Geolocation isn’t going away, so what will it become and where will it fit in? In February of 2010, I was interested in the technology. It was relatively new and Foursquare was making it fun to give geolocation a test drive. My friend Joe Sorge even created an event around earning the Foursquare Swarm Badge and we shot this YouTube video during the event: Milwaukee SWSX Flash Mob @AJBombers. A few months after the event, my interest in geolocation fizzled.
First, geolocation needs consumer buyin
Before we get to the loyalty card aspect of this conversation, you need to understand why the technology got interesting to me again. It’s the gamification. Yep, I’m a sucker for a good game and if we’re going to keep score even better! As the Foursquare platform has matured, the game playing aspect of the application has improved dramatically. Even when I’d lost interest in Foursquare, I continued to use it to check in at interesting venues and then share that information with my Twitter stream. I also add a message to the checkin to give context and interest to the tweet.
Recently, I attended a baseball game at Fenway Park in Boston. It was my first trip to Fenway and I checked in on Foursquare so I could share the experience with my Twitter friends. That checkin earned me 17 points! If gamification doesn’t float your boat, I get it but that was a big deal to someone who has followed geolocation since the early days. It occurred to me they were getting closer to having it right. Showing up someplace new and sharing that with my audience should have significant value.
At the moment, you don’t win anything for a 17-point first time checkin at Fenway, but I can’t imagine it staying that way for long. In order to get merchants interested in geolocation, and I mean really interested as in committing big dollars to the concept, you need consumers using the technology in a big way. I think this continued growth of the gamification aspect is working for Foursquare. Take a look at this infographic showing Foursquare’s growth from zero to 10 million users in roughly two years.
Could geolocation become the ultimate loyalty card?
So why should I have to carry a loyalty card for Starbucks, Hilton, and every other brand big and small I am committed to being loyal to? I’m a technology guy and I can’t see it being a big deal to link my geolocation account to your loyalty program. Now, as long as I check in, you know I’m in your establishment. But Jim, how do we know what you purchased or how long you stayed? Again, I’ve spent enough time in the technology game to know that part of this problem is child’s play.
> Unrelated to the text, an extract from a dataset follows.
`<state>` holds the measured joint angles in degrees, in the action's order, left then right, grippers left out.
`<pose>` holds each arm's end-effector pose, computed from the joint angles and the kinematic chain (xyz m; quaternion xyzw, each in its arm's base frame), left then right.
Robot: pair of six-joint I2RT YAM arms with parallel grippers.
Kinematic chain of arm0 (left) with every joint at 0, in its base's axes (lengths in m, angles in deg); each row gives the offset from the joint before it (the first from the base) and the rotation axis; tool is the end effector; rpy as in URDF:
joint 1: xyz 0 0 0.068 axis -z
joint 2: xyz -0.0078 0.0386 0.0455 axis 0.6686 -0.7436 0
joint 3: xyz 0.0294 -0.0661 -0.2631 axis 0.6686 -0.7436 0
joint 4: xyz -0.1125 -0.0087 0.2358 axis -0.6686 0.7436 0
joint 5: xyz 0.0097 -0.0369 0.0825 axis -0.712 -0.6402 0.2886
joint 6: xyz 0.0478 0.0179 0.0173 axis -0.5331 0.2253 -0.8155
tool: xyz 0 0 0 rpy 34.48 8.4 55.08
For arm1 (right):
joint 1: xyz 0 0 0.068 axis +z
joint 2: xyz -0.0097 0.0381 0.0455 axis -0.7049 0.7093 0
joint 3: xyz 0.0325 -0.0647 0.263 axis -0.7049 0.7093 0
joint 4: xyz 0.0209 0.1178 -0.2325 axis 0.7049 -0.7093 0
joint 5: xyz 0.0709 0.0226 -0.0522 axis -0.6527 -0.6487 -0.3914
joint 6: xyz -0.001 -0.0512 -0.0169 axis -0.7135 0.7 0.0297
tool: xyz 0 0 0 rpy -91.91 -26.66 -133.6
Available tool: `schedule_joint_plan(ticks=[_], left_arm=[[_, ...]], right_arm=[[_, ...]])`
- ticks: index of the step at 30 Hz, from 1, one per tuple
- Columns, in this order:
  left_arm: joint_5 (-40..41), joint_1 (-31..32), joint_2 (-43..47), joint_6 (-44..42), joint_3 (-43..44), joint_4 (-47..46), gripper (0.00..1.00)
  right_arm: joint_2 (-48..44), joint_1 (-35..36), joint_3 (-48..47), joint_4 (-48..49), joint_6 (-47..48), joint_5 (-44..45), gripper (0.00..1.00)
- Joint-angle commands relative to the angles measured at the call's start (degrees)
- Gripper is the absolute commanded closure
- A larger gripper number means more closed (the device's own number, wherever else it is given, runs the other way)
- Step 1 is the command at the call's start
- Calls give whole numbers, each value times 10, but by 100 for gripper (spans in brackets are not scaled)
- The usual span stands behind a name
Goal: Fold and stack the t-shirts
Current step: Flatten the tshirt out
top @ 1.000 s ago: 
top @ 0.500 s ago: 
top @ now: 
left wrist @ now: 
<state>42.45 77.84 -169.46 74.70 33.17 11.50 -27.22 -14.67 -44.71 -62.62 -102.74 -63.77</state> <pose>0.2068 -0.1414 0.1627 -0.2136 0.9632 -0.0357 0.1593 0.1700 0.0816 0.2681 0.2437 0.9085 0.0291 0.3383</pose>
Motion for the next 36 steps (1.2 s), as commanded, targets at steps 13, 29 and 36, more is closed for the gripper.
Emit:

Before any of that matters too much, we need the 10 million Foursquare users to become 100 million. It’s either that or as Google+ grows, things could change very rapidly. Google+, which has geolocation built into the mobile version, reached 10 million users in two weeks not the two years it took Foursquare. Also, remember that Google+ integrates with Google Places that many merchants large and small already use to make sure their online information is up-to-date.
I know lots of folks feel Google doesn’t get social media. I’m not so sure it’s that as much as Google gets business and up until now it’s been hard to make solid business cases for social media from a provider perspective. Perhaps Google now sees how social media, in the form of Google+, can link many of their other proven business tools together and make the world a better place for consumers and businesses alike.
Google is also beginning to own the mobile market with the worldwide adoption rates of the Android platform for mobile devices. This is just one more argument for the seamless integration of many of the technology bits that are social media related. Geolocation is going to be part of the ongoing business case for social media adoption by businesses. This technology is not going away; it’s just maturing.